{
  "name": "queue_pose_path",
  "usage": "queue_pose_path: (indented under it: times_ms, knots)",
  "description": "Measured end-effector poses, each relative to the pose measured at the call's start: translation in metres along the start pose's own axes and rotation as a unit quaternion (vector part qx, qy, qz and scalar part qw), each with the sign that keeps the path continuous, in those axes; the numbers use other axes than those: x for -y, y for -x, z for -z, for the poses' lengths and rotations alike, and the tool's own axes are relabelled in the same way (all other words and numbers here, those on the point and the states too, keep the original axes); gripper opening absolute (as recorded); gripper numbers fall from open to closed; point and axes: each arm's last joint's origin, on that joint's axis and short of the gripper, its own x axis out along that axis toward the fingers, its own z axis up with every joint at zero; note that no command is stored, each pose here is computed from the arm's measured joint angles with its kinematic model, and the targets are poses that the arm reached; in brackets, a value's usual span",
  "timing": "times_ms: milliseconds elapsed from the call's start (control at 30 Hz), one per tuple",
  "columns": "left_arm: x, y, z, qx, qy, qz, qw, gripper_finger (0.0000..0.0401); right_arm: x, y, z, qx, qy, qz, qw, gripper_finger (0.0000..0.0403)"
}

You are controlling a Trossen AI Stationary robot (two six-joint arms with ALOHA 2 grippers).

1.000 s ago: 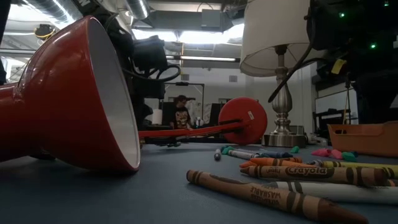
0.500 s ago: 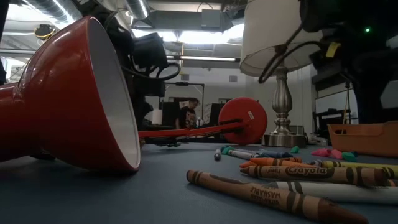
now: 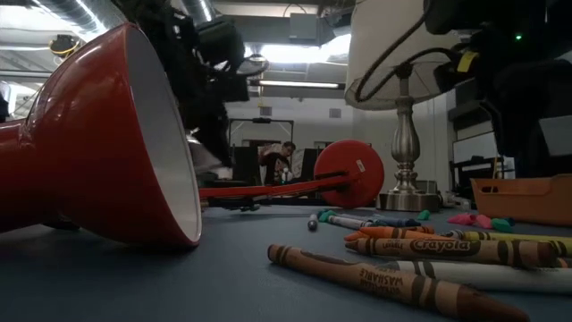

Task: Sort crayons
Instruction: Put the gray crayon into the blue bin

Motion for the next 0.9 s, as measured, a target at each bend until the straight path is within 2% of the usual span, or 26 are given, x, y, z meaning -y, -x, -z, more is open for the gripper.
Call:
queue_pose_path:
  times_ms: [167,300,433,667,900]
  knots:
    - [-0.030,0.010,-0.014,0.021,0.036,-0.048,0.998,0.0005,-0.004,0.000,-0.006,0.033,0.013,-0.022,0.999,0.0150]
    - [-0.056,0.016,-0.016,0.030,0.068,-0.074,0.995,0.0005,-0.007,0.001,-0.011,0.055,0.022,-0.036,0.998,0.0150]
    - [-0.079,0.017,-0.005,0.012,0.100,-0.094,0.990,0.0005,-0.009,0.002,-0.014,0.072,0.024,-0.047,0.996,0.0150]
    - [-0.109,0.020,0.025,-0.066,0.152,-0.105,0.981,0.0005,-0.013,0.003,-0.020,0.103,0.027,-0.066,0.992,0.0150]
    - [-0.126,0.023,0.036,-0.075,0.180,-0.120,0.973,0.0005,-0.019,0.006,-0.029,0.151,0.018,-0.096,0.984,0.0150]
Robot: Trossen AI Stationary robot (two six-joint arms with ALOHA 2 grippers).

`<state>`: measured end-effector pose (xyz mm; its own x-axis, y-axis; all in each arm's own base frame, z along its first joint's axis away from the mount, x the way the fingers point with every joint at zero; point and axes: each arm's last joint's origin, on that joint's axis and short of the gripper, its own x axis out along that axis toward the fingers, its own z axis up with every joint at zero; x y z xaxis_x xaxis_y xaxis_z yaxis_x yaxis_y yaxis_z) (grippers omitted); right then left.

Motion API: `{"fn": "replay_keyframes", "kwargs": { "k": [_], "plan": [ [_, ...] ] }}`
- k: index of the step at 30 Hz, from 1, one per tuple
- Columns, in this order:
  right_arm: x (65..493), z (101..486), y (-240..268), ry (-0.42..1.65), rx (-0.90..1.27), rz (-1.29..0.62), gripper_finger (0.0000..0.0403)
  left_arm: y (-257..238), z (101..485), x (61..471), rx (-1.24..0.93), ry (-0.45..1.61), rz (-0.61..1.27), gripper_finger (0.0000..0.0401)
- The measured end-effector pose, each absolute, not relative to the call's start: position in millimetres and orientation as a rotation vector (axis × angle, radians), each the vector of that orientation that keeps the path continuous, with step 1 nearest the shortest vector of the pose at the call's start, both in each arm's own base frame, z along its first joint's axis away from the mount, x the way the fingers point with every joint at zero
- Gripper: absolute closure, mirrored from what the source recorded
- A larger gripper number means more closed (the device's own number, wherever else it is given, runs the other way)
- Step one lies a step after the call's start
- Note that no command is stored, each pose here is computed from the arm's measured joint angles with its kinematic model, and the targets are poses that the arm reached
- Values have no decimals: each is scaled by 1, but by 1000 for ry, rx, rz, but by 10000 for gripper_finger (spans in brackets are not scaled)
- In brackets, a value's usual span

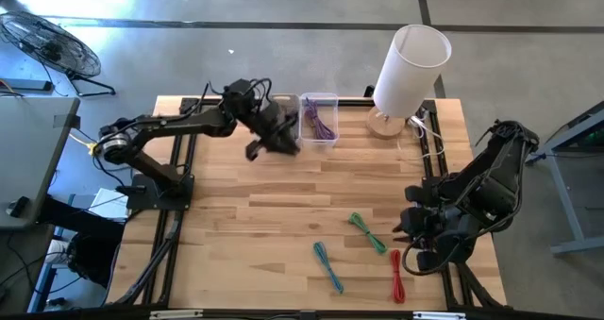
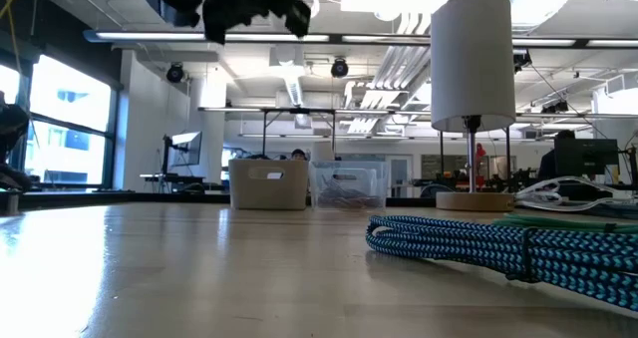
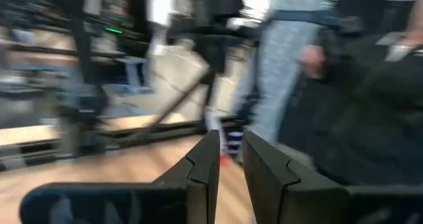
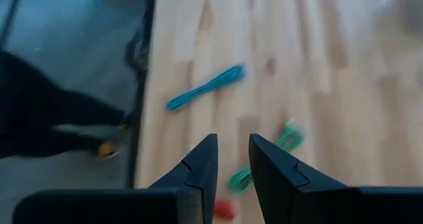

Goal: Pick & Place USB Port
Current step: Put the red USB cable into the transparent bin

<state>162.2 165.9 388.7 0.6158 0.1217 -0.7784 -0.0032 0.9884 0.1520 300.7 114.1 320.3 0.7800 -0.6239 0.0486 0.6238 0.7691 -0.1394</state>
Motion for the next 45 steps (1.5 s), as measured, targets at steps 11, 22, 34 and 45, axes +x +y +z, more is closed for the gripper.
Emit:
{"fn": "replay_keyframes", "kwargs": {
  "k": [11, 22, 34, 45],
  "plan": [
    [157, 385, 170, 1119, 622, -31, 325, 35, 323, 287, -208, 217, -826, 391],
    [185, 344, 208, 1315, 774, -254, 325, -27, 307, 247, -28, 600, -658, 400],
    [215, 272, 246, 1461, 792, -639, 324, -73, 313, 226, 114, 629, -598, 400],
    [216, 259, 250, 1527, 844, -787, 235, -83, 310, 221, 128, 669, -634, 400]
  ]
}}
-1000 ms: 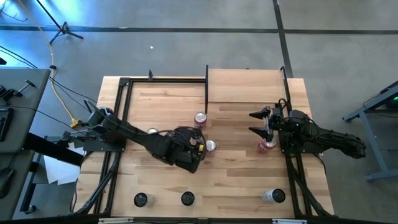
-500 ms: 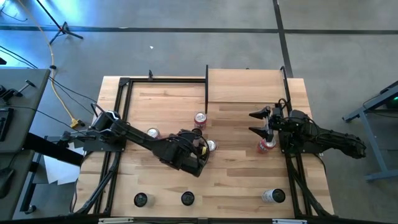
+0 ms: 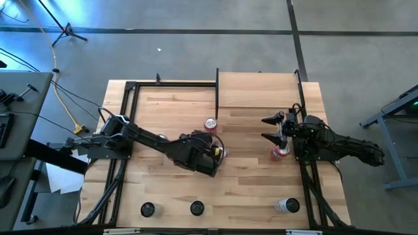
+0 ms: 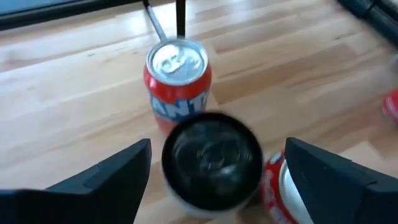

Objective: Place canned beverage on shelf
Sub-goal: Put the top the white yellow soda can on the shelf

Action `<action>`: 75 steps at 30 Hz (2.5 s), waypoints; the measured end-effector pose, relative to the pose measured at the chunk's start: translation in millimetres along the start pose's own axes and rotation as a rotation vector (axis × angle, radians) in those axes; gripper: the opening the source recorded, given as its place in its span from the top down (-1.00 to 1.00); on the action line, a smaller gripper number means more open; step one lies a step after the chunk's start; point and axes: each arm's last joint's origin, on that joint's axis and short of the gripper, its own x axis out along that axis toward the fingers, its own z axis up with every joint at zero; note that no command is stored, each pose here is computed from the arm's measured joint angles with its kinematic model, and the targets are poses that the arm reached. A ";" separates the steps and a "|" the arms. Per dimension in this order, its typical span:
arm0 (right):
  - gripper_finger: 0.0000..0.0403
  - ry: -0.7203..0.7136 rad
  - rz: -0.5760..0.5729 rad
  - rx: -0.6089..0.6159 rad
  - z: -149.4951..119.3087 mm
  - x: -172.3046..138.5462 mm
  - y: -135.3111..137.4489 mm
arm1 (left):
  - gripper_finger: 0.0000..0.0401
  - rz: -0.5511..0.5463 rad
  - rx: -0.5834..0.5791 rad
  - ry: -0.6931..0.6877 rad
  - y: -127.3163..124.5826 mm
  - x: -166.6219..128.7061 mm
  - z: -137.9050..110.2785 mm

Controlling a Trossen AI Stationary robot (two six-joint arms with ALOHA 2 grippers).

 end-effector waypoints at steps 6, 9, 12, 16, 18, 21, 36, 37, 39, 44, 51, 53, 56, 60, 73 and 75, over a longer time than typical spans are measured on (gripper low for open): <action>-0.98 0.000 0.000 0.000 0.0 0.0 0.0 | -0.73 0.038 -0.012 0.052 -1.3 17.8 -3.3; -0.98 -0.001 0.000 0.000 0.0 0.0 0.0 | -0.73 0.049 -0.044 0.103 -3.2 25.9 -8.3; -0.98 0.004 -0.001 0.000 -0.3 0.3 -0.2 | -0.72 0.053 -0.077 0.112 -3.5 26.8 -10.2; -0.98 0.008 -0.003 0.001 -0.6 0.5 -0.3 | -0.61 0.059 -0.105 0.115 -3.0 26.2 -10.8; -0.98 0.008 -0.003 0.001 -0.6 0.5 -0.3 | -0.50 0.058 -0.110 0.121 -3.1 26.7 -10.4; -0.98 0.008 -0.003 0.001 -0.6 0.5 -0.3 | -0.28 0.053 -0.119 0.136 -3.7 28.3 -9.2; -0.98 0.008 -0.003 0.001 -0.6 0.5 -0.3 | -0.07 0.026 -0.124 0.178 -9.6 13.3 2.3; -0.98 0.008 -0.003 0.001 -0.6 0.5 -0.4 | -0.07 0.031 -0.119 0.177 -9.4 11.2 5.1; -0.98 0.008 -0.003 0.001 -0.6 0.5 -0.3 | -0.07 0.033 -0.101 0.171 -9.9 5.5 11.7; -0.98 0.008 -0.003 0.001 -0.6 0.5 -0.3 | -0.07 0.012 -0.028 0.164 -13.0 -13.7 34.6; -0.98 0.008 -0.003 0.001 -0.6 0.5 -0.4 | -0.07 -0.065 0.055 0.134 -16.0 -39.2 79.2; -0.98 0.008 -0.003 0.001 -0.6 0.5 -0.4 | -0.07 -0.095 0.077 0.119 -16.3 -43.9 92.1; -0.98 0.008 -0.003 0.001 -0.6 0.5 -0.3 | -0.07 -0.126 0.121 0.094 -15.8 -47.1 109.1; -0.98 0.008 -0.003 0.001 -0.5 0.5 -0.3 | -0.07 -0.153 0.188 0.051 -15.1 -39.1 130.8; -0.98 0.008 -0.003 0.001 -0.6 0.5 -0.4 | -0.07 -0.197 0.291 0.005 1.4 15.7 192.6; -0.98 0.008 -0.003 0.001 -0.6 0.5 -0.3 | -0.07 -0.195 0.292 -0.004 5.3 22.7 200.5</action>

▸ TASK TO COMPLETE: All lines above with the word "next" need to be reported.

▸ EXERCISE ANSWER:
Motion for the next 0.9 s, as measured, a target at each bend until the straight path is within 2% of the usual span, or 26 are given, x, y, z meaning -y, -x, -z, more is open for the gripper.
Motion for the next 45 steps (1.5 s), as measured, targets at steps 11, 22, 34 and 45, axes +x +y +z, more is closed for the gripper.

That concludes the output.